# Task prompt:
The entire listing is to be repeated verbatim.

***** Collected data *****

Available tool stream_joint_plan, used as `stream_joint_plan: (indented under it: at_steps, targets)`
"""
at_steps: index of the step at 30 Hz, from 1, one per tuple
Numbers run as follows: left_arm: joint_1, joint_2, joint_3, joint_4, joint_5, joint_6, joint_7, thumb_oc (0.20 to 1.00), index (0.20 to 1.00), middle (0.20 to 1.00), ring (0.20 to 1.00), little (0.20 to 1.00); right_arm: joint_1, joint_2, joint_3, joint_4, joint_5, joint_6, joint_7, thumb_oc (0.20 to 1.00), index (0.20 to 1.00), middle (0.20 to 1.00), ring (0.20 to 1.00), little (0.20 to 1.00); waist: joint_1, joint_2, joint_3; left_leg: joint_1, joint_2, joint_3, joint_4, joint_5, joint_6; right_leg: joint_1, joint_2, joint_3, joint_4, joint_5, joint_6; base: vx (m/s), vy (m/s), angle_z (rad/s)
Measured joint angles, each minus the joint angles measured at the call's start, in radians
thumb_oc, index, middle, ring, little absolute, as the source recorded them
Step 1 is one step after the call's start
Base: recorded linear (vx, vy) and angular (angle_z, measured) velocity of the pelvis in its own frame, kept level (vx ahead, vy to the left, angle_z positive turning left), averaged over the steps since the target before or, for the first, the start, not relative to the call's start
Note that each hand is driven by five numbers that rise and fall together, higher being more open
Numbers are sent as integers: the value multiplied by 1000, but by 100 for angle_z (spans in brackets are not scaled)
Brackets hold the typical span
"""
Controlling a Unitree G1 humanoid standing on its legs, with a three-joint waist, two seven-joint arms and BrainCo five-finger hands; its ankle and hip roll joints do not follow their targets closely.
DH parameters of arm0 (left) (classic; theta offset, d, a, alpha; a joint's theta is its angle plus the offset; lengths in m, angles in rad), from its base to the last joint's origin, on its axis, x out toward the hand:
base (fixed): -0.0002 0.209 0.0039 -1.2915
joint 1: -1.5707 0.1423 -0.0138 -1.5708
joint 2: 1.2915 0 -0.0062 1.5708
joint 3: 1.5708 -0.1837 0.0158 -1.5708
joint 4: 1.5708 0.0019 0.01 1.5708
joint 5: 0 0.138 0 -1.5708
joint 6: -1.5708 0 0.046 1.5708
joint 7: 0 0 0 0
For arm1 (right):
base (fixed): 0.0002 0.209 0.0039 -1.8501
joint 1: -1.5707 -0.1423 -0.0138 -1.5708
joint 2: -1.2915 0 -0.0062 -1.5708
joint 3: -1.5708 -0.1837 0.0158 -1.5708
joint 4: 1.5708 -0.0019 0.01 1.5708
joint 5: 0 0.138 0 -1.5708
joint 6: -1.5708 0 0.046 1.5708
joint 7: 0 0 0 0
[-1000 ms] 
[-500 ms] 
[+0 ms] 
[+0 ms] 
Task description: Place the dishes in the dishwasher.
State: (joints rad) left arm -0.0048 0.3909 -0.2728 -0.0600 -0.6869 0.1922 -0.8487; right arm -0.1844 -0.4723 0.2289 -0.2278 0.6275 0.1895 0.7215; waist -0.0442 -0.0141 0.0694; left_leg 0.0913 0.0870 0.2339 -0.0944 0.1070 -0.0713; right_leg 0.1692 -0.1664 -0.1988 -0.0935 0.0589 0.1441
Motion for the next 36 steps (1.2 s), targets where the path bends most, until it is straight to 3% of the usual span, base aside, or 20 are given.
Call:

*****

# Result below:
Available tool stream_joint_plan, used as `stream_joint_plan: (indented under it: at_steps, targets)`
"""
at_steps: index of the step at 30 Hz, from 1, one per tuple
Numbers run as follows: left_arm: joint_1, joint_2, joint_3, joint_4, joint_5, joint_6, joint_7, thumb_oc (0.20 to 1.00), index (0.20 to 1.00), middle (0.20 to 1.00), ring (0.20 to 1.00), little (0.20 to 1.00); right_arm: joint_1, joint_2, joint_3, joint_4, joint_5, joint_6, joint_7, thumb_oc (0.20 to 1.00), index (0.20 to 1.00), middle (0.20 to 1.00), ring (0.20 to 1.00), little (0.20 to 1.00); waist: joint_1, joint_2, joint_3; left_leg: joint_1, joint_2, joint_3, joint_4, joint_5, joint_6; right_leg: joint_1, joint_2, joint_3, joint_4, joint_5, joint_6; base: vx (m/s), vy (m/s), angle_z (rad/s)
Measured joint angles, each minus the joint angles measured at the call's start, in radians
thumb_oc, index, middle, ring, little absolute, as the source recorded them
Step 1 is one step after the call's start
Base: recorded linear (vx, vy) and angular (angle_z, measured) velocity of the pelvis in its own frame, kept level (vx ahead, vy to the left, angle_z positive turning left), averaged over the steps since the target before or, for the first, the start, not relative to the call's start
Note that each hand is driven by five numbers that rise and fall together, higher being more open
Numbers are sent as integers: the value multiplied by 1000, but by 100 for angle_z (spans in brackets are not scaled)
Brackets hold the typical span
"""
Controlling a Unitree G1 humanoid standing on its legs, with a three-joint waist, two seven-joint arms and BrainCo five-finger hands; its ankle and hip roll joints do not follow their targets closely.
DH parameters of arm0 (left) (classic; theta offset, d, a, alpha; a joint's theta is its angle plus the offset; lengths in m, angles in rad), from its base to the last joint's origin, on its axis, x out toward the hand:
base (fixed): -0.0002 0.209 0.0039 -1.2915
joint 1: -1.5707 0.1423 -0.0138 -1.5708
joint 2: 1.2915 0 -0.0062 1.5708
joint 3: 1.5708 -0.1837 0.0158 -1.5708
joint 4: 1.5708 0.0019 0.01 1.5708
joint 5: 0 0.138 0 -1.5708
joint 6: -1.5708 0 0.046 1.5708
joint 7: 0 0 0 0
For arm1 (right):
base (fixed): 0.0002 0.209 0.0039 -1.8501
joint 1: -1.5707 -0.1423 -0.0138 -1.5708
joint 2: -1.2915 0 -0.0062 -1.5708
joint 3: -1.5708 -0.1837 0.0158 -1.5708
joint 4: 1.5708 -0.0019 0.01 1.5708
joint 5: 0 0.138 0 -1.5708
joint 6: -1.5708 0 0.046 1.5708
joint 7: 0 0 0 0
[-1000 ms] 
[-500 ms] 
[+0 ms] 
[+0 ms] 
Task description: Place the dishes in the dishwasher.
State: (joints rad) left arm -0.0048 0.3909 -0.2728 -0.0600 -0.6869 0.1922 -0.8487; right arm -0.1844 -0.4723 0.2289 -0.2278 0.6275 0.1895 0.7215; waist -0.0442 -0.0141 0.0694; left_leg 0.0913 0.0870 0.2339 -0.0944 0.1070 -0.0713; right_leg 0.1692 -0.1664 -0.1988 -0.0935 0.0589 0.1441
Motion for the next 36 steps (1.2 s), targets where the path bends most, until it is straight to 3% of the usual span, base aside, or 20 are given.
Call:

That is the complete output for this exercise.